Thus, within the social world, there are objective structures that through explicit or tacit means enable and or constrain human action/behaviour, often below the level of human consciousness. Key in this process is the habitus. Basically, habitus is the product of an individual’s social experiences in the world, a product of time and history (Bourdieu, Citation1990), which becomes inscribed in our bodies (Bourdieu, Citation1993). So, rather than individuals realising that their tendency to think and act in a certain way is because of their social history, they perceive these dispositions as natural occurrences. Importantly, the dispositions, schemas, forms of knowledge and competencies of the habitus, ‘function below the threshold of consciousness, shaping it in particular ways’ (Crossley, Citation2001, p. 93). Therefore, habitus is ‘that which one has acquired’ (Bourdieu, Citation1993, p. 86) and becomes unconsciously ingrained within an individual through repetitive and consistent exposure to social fields. An integral part of this process is capital, which comes in three forms (economic, cultural, and social) (Bourdieu, Citation1986), and is both the product and process in any given field (Grenfell & James, Citation2010), more easily accessible for those who possess a habitus that aligns with the conditions of the field.

The use of Bourdieu’s conceptual tools sits well with the autoethnographic approach because of the focus Bourdieu placed on researcher reflexivity in his own work (Reed-Danahay, Citation2017). Bourdieu perceived reflexivity as a methodological approach, in which a researcher examines their own position within the field of academic production, to develop their own understanding of the false distinction between both objectivity and subjectivity, and insider outsider status (Reed-Danahay, Citation2017). In other words, the focus is on a researcher examining their own positioning with the field and learning to move beyond these dichotomies. The use of Bourdieu’s theoretical concepts allows for an autoethnographic exploration that positions me, as the researcher, within the social context that I was studying. This reflexive examination provided the ability to be aware of my own habitus, the dispositions that underpinned and influenced my actions, and the types and amounts of capital that I possessed within certain fields, particularly in relation to the children that I was working with. These dispositions, highlighted above and expanded later, were likely to provide a challenge because of their likelihood to affect the ability to achieve the insider status that is desired in many ethnographic projects (Coombs & Osborne, Citation2018). Instead, as Bourdieu highlights, this paper traces my positioning as both insider and outsider, often within the same interaction, and how embracing this positioning helped to build connection with the children.

Friendly-adult role

A key role that I took on in embracing this positioning was the role of ‘friendly adult’ (Fine, Citation1987). As discussed, attempting to engage with the children as an insider was not possible (Fine, Citation1987) or desirable, but attempting to gain an insider status, at least in the eyes of the children, while entering the field as an outsider was. Some researchers have argued that the best way to understand children’s daily lives is to take on the ‘least-adult’ role (Mandell, Citation1988).
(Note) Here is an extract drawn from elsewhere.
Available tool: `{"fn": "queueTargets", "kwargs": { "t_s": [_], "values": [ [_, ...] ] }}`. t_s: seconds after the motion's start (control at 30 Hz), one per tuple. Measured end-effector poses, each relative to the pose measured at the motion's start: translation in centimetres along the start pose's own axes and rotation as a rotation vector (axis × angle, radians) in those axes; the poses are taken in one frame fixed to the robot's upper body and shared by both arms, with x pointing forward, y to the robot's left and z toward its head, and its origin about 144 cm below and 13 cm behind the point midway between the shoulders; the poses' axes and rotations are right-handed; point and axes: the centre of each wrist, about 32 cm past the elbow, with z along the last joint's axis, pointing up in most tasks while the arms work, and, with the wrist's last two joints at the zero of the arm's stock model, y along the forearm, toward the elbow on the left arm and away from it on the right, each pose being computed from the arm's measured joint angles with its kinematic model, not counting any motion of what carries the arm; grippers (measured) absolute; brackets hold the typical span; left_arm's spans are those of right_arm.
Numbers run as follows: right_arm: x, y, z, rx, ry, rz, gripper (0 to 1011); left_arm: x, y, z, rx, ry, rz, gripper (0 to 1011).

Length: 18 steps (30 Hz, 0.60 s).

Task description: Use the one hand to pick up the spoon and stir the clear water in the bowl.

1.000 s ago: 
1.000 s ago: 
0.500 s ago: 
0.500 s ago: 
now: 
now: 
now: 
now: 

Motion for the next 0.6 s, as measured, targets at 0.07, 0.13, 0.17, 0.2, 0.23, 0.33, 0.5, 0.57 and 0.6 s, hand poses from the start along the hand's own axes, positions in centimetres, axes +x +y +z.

This purist role advocates that a researcher should avoid all typical adult-like roles, such as tying shoelaces, pushing children on the swings and fixing toys (Clark, Citation2011). I knew that trying to establish this ‘least-adult role’ (Mandell, Citation1988) would be nearly impossible. So, instead I acknowledged my role as an adult in the social world of the children. Importantly, as discussed later, this role required being reflective of the dispositions that I embodied and thinking reflexively, and often on the fly, about how these dispositions might affect each interaction I engaged in.

Autoethnography

As a research approach, autoethnography turns the research lens directly on the researcher. According to Liggins et al. (Citation2013), the approach involves inserting the self into the study of social and cultural phenomena. The approach has been utilised by several researchers to explore a range of phenomena: including youth sport charities in the UK (Costas Batlle et al., Citation2018), child safeguarding policy (Bennett et al., Citation2022), and physical education teacher education culture (Valério et al., Citation2021), among others. The body of literature on autoethnography has highlighted that the use of an autoethnographic approach provides the opportunity to ‘connect unique personal experience with greater cultural themes’ (Carter, Citation2016, p. 1668) and can enable researchers to influence practice through the promotion of criticality and reflexivity (Bennett et al., Citation2022). Conversely, the approach has been criticised for lacking rigour (Delamont, Citation2009) and theoretical robustness (see Ellis et al., Citation2020) and questioned as a legitimate research methodology (Weir & Clarke, Citation2018). We refute these claims and utilise autoethnography for the insight that it can provide into the reflexive perspective within research phenomena (Costas Batlle et al., Citation2018), particularly in tracing my journey through this ethnographic process.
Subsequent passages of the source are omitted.